9.3. Banks and Medium to Large Enterprises

Like the rest of the economy, banks and the larger enterprises rarely survive a conflict without serious damage.

Even in cases where physical damage is limited, enterprises normally suffer greatly due to lack of inputs or lack of demand, or both. Their cash flow may have dropped to zero or may have become negative, even if they are able to maintain a limited amount of production. Most enterprises will probably be unable to service their loans, with the result that commercial banks by the time the conflict ends have a portfolio of mostly non-performing loans. At least technically, they are bankrupt.

Even in poor countries, banks and enterprises are a critically important part of the economy. How can they be revived?

The easiest would seem to be to write off all non-performing loans and to re-capitalise both, banks and enterprises. However, this has two drawbacks. First, it is very costly and funds to do that are not normally available, neither nationally, nor from donors. Second, it would recreate a carbon copy of the pre-conflict structure which very often has been ill adapted to the country’s development needs and may be even more ill adapted after a conflict. In many countries, and even in relatively advanced ones, the banking system, consisting of the central bank and commercial banks, is being used by the most powerful group of people in the country to maintain their elevated status in terms of power and wealth. That leads frequently to continuing financial support through the banking system of numerous enterprises which could not survive if they were exposed to the rigours of the market: As a result, many post-conflict countries had already at the time of the beginning of the armed conflict an obsolete industrial and enterprise structure which should not be re-created after the conflict. Somebody, such as a committee of experienced and independent individuals, will have to decide which enterprises and banks should be revived with little change, which ones should be substantially restructured and which ones should be closed down. That seems to be a Herculean task demanding great force and virtue, and it probably is, but similar programs have been implemented quite successfully in some of the reforming socialist economies of Central Europe and, more recently, in Turkey. It can be done successfully only in times of great crisis, such as at the end of a war, because at all other times the resistance of those who were and maybe still are in power cannot be overcome. In practical terms, it implies a nationalisation of a significant part of non-performing loans and a re-capitalisation of selected banks, combined with a rigorous oversight over the future operations of the re-capitalized banks.
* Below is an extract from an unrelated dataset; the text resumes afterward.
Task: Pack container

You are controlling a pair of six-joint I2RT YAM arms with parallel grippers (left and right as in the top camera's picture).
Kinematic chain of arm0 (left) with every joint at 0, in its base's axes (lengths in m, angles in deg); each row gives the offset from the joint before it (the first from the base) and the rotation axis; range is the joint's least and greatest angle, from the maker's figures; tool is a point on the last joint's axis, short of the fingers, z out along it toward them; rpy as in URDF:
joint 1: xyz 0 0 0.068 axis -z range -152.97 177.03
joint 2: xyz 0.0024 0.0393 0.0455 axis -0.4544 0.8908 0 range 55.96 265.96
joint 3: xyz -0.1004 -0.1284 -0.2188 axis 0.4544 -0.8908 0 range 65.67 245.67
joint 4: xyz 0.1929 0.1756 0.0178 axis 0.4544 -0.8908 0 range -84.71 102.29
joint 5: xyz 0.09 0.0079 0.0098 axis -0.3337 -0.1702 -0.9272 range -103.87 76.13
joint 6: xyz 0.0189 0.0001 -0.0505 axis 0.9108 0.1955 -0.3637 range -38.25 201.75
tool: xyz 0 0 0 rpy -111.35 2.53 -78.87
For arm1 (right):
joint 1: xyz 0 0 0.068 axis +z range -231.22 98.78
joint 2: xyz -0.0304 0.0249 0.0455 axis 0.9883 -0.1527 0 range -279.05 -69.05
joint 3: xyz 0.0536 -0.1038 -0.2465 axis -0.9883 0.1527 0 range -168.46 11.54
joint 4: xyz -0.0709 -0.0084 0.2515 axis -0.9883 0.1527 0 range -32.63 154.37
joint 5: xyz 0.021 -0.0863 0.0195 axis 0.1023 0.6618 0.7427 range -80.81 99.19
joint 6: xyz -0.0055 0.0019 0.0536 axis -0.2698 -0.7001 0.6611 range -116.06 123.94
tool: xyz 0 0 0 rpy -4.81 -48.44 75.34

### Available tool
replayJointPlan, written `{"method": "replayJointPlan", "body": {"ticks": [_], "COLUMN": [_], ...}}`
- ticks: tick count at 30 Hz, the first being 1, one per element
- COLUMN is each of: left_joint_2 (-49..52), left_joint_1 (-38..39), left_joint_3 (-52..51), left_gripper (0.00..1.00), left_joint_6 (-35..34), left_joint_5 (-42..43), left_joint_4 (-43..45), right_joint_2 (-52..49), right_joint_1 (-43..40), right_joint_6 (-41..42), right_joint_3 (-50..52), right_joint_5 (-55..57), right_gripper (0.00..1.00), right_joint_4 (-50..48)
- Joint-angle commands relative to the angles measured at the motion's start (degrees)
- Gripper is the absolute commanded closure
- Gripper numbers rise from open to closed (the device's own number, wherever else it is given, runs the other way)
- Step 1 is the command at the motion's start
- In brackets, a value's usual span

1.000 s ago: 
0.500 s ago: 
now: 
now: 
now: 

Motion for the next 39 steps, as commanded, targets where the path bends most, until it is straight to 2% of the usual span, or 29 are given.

The cost of this approach to bank and enterprise restructuring is quite high and can at best to a small part be financed from the country’s budget. Major donor support is necessary, but it is also worthwhile: a restructuring of this kind, where it is needed, will contribute more to a post-conflict country’s economic future than, say, rebuilding a country’s infrastructure to standards which are not really needed for the next few years.


(8) Nobody seems to have yet pointed out that the increase in food prices caused by the subsidy systems represents a strongly regressive form of taxation since low-income households spend an above average share of their income on food.